▶ [Your task] From the records below, transcribe only the lines running from the one with "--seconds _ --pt" through the one with "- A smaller". Keep both of those end lines.

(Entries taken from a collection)
□ □ □ □ □ □ □
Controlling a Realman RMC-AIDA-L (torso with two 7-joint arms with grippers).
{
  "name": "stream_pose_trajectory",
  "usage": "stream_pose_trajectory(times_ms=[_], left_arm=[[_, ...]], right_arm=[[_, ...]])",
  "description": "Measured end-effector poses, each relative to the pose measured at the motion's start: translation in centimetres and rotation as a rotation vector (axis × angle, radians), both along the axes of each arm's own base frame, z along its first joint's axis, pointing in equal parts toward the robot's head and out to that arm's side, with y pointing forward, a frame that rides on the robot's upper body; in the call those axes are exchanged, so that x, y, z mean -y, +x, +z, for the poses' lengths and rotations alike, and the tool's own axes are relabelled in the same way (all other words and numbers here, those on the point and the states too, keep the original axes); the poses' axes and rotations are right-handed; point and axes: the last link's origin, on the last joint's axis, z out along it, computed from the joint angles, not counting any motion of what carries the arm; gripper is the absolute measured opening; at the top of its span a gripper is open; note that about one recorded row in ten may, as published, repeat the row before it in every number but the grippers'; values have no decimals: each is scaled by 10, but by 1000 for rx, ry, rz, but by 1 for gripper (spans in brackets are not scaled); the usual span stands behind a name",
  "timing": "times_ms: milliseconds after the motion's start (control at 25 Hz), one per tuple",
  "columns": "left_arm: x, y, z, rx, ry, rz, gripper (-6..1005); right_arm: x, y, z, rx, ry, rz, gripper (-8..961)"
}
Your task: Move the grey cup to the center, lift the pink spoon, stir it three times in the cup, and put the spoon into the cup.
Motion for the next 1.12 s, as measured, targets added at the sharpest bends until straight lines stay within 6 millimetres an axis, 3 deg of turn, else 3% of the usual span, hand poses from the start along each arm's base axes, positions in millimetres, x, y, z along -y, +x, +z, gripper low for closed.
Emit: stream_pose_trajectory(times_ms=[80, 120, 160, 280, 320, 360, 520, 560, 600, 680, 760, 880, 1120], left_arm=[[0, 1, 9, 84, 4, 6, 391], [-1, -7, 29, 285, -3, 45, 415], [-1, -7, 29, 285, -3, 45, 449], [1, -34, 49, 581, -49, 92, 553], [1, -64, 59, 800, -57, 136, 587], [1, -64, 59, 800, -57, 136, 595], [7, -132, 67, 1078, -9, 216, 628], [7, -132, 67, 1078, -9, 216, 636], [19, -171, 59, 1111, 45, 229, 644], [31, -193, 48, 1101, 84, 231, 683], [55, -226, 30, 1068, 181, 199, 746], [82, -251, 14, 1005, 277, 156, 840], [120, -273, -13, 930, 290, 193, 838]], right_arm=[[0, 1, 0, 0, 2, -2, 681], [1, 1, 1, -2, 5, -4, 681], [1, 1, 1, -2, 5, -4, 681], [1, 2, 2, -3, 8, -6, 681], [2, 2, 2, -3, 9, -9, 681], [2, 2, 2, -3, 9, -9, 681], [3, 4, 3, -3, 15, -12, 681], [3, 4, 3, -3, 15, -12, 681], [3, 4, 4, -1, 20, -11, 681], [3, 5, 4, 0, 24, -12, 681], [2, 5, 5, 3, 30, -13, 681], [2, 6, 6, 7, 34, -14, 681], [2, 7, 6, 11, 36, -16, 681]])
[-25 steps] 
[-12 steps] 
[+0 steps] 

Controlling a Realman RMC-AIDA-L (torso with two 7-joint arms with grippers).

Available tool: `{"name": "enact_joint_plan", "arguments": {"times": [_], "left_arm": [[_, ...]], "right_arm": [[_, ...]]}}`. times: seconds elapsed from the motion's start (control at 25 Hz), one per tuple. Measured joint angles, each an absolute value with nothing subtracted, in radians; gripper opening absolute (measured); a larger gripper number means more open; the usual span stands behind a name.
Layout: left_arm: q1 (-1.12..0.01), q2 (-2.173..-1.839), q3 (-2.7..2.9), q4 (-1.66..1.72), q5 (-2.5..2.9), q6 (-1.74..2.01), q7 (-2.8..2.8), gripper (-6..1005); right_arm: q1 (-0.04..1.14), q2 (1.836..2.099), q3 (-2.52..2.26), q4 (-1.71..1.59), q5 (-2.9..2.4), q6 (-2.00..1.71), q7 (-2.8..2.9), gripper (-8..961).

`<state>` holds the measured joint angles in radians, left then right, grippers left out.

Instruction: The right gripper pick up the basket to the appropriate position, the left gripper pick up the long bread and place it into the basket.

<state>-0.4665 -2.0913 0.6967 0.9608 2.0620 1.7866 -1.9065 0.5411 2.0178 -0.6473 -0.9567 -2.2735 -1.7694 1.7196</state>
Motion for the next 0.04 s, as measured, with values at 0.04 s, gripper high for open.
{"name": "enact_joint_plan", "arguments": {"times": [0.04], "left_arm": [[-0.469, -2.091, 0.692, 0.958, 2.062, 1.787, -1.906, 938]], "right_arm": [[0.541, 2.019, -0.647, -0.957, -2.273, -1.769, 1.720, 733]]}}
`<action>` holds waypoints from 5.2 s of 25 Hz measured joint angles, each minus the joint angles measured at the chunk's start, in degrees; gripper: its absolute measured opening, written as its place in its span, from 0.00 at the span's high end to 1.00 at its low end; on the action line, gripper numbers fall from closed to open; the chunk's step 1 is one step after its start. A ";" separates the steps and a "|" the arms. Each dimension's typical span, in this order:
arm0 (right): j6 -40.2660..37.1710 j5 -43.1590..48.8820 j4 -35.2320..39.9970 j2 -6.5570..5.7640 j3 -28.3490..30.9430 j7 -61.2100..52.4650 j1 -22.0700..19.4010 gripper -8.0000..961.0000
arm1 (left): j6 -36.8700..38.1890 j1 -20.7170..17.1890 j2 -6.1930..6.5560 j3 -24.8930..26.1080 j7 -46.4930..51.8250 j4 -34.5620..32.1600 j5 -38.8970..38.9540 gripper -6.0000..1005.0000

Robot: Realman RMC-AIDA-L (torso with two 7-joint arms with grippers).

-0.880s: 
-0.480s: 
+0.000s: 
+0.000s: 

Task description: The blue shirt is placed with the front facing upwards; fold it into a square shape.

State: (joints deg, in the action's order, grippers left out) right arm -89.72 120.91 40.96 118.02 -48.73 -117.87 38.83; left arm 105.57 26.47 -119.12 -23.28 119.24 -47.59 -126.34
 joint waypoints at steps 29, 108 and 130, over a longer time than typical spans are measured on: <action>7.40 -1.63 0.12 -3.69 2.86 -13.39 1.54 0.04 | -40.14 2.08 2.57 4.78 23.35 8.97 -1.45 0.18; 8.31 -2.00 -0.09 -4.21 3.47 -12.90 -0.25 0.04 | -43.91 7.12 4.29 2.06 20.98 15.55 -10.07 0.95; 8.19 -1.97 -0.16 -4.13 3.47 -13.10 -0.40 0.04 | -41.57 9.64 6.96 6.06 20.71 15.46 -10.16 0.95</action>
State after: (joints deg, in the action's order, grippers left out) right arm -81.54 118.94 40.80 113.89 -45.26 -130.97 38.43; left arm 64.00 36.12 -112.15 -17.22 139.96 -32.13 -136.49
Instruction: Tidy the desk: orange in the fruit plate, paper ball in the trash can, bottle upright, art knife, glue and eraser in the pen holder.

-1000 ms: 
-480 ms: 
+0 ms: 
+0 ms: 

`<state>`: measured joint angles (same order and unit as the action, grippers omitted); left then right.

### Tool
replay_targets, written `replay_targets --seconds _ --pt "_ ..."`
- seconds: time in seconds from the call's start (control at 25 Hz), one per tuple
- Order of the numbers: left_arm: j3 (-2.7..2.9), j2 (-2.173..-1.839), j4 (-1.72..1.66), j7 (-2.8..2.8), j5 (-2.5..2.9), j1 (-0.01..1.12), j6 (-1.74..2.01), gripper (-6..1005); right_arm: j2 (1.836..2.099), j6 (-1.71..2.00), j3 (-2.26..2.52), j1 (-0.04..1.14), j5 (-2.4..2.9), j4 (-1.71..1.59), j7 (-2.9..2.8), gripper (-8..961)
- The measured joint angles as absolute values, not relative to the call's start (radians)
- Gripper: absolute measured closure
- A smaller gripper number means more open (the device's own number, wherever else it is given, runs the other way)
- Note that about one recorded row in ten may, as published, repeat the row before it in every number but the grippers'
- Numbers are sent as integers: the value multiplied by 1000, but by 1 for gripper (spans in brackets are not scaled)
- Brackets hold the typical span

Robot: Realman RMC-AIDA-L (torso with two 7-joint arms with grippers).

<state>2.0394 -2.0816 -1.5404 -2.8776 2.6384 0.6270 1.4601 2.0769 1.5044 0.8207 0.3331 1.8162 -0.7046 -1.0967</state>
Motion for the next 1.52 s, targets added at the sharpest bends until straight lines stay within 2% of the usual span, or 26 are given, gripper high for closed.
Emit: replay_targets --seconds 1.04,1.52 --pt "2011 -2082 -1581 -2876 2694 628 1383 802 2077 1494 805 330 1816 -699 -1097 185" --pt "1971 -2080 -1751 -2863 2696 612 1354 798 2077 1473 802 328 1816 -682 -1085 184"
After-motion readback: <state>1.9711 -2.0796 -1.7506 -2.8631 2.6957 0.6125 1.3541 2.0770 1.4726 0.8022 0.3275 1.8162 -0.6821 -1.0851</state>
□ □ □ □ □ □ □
▶ [Task response]
replay_targets, written `replay_targets --seconds _ --pt "_ ..."`
- seconds: time in seconds from the call's start (control at 25 Hz), one per tuple
- Order of the numbers: left_arm: j3 (-2.7..2.9), j2 (-2.173..-1.839), j4 (-1.72..1.66), j7 (-2.8..2.8), j5 (-2.5..2.9), j1 (-0.01..1.12), j6 (-1.74..2.01), gripper (-6..1005); right_arm: j2 (1.836..2.099), j6 (-1.71..2.00), j3 (-2.26..2.52), j1 (-0.04..1.14), j5 (-2.4..2.9), j4 (-1.71..1.59), j7 (-2.9..2.8), gripper (-8..961)
- The measured joint angles as absolute values, not relative to the call's start (radians)
- Gripper: absolute measured closure
- A smaller gripper number means more open (the device's own number, wherever else it is given, runs the other way)

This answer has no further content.